(Exercise description)
Your job is to print, exactly, the lines in the data below from the line with "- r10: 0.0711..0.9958" through the line with "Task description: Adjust", both included, and to omit any picture.
-------- The records --------
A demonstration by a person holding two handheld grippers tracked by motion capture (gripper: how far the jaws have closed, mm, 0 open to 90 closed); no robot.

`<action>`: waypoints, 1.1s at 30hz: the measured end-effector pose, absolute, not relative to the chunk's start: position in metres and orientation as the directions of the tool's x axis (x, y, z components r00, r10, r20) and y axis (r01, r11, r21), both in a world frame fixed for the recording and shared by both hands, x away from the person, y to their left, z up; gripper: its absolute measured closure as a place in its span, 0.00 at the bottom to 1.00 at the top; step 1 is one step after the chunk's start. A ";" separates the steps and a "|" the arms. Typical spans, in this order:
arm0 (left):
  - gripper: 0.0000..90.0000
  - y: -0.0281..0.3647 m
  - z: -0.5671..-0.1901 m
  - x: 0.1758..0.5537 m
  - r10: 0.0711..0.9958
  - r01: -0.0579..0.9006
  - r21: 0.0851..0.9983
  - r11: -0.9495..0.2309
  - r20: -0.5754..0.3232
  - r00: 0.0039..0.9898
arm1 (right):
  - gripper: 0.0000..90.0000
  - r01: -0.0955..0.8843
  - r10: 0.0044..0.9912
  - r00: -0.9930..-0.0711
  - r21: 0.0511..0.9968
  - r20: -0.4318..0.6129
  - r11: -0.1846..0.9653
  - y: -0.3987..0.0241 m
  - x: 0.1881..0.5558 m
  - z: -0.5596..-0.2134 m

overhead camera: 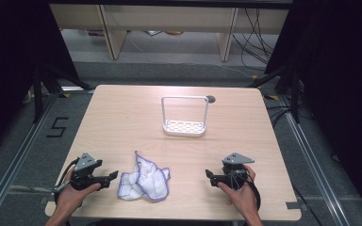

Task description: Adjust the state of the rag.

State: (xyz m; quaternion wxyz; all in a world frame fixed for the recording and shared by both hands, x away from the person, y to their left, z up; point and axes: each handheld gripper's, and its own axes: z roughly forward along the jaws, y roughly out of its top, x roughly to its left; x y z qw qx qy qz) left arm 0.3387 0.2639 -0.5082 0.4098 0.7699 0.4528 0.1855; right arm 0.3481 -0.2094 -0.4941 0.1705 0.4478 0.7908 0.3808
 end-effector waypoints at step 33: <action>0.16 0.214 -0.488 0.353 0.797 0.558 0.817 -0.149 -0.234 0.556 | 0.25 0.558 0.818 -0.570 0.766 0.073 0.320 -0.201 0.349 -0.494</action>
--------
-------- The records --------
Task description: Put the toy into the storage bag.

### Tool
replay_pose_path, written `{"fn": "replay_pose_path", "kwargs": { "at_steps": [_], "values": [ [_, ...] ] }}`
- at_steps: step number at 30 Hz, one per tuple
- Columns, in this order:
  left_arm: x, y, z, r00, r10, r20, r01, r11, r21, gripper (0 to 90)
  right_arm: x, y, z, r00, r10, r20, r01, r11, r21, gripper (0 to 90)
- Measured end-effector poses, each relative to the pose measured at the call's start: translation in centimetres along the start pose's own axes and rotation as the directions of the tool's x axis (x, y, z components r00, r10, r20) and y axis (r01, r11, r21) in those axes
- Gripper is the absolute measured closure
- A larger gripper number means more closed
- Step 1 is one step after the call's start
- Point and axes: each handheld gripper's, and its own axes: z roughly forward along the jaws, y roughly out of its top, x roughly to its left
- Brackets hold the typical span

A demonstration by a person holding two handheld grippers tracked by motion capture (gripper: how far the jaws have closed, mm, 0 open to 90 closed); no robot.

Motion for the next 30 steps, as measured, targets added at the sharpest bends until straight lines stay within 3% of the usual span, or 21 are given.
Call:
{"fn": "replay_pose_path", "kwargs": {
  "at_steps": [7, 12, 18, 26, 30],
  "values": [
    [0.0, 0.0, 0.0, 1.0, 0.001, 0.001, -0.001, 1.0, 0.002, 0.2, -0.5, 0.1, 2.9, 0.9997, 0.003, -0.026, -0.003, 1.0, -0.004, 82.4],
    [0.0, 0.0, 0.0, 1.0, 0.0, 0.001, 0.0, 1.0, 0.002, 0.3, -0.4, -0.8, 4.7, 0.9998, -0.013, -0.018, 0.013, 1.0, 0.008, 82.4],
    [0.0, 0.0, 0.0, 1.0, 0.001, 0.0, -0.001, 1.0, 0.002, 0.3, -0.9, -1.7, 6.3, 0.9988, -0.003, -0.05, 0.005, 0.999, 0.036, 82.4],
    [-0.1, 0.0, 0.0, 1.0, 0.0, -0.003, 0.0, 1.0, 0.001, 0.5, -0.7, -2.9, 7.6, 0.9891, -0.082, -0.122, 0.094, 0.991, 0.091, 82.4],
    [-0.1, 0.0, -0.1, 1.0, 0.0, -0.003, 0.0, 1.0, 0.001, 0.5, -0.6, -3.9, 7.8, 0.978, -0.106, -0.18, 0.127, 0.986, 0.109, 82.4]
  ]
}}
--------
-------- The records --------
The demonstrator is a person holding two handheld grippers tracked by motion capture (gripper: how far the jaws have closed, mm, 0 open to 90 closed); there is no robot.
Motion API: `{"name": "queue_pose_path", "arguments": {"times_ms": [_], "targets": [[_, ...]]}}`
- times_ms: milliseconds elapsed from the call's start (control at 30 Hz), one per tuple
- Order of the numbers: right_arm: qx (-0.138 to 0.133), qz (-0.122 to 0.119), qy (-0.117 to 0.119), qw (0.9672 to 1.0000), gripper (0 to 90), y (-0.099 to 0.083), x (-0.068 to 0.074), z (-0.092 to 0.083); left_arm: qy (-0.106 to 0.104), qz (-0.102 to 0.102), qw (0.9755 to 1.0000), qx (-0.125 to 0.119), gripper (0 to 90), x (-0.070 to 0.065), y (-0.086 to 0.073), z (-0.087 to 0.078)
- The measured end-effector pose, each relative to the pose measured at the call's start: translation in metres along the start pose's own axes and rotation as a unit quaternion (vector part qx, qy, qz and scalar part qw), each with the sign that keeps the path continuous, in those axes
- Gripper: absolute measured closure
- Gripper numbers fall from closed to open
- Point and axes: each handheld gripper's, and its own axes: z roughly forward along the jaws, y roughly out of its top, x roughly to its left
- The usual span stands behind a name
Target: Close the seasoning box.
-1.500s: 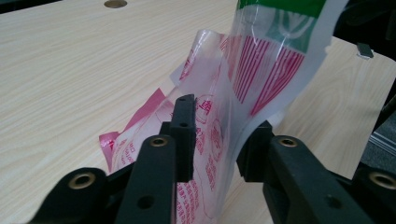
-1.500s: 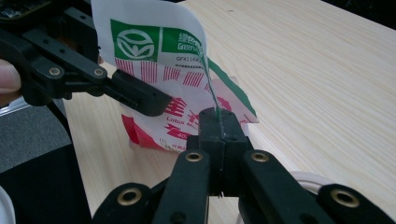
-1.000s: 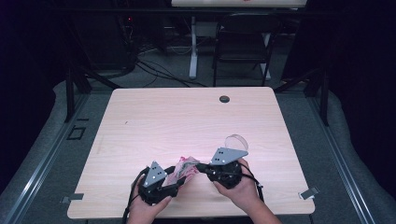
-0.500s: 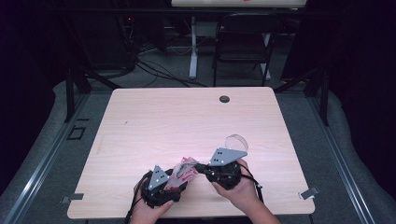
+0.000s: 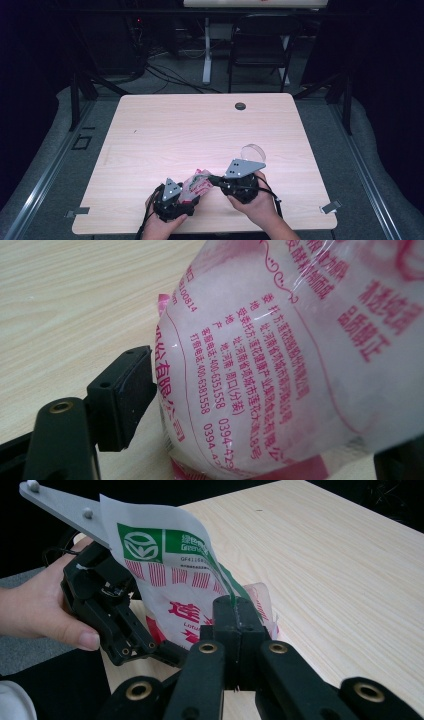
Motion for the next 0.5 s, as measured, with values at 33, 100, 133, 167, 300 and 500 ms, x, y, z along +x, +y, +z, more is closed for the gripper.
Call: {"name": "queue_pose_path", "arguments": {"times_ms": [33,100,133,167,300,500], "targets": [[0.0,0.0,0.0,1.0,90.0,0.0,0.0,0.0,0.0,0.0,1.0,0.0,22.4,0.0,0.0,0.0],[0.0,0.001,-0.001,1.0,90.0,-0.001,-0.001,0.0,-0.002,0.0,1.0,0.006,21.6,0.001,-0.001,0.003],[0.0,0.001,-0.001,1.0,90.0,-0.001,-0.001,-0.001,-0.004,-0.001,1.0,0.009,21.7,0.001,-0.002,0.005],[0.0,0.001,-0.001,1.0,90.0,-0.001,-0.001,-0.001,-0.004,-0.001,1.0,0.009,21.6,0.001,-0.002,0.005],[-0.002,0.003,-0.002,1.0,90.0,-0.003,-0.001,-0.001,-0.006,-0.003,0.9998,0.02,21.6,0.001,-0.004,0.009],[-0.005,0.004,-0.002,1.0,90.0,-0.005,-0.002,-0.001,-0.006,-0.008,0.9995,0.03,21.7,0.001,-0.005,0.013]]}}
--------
(Answer below)
  - r10: 0.0711..0.9958
  - r01: -0.0579..0.9006
  - r21: 0.0851..0.9983
  - r11: -0.9495..0.2309
  - r20: -0.5754..0.3232
  - r00: 0.0039..0.9898
arm1 (right):
  - gripper: 0.0000..90.0000
  - r01: -0.0955..0.8843
  - r10: 0.0044..0.9912
  - r00: -0.9930..-0.0711
  - r21: 0.0511..0.9968
  - r20: -0.4318..0.6129
  - r11: -0.1846..0.9653
  - y: -0.3987..0.0241 m
  - x: 0.1881..0.5558 m
  - z: -0.5596..-0.2134 m

overhead camera: 

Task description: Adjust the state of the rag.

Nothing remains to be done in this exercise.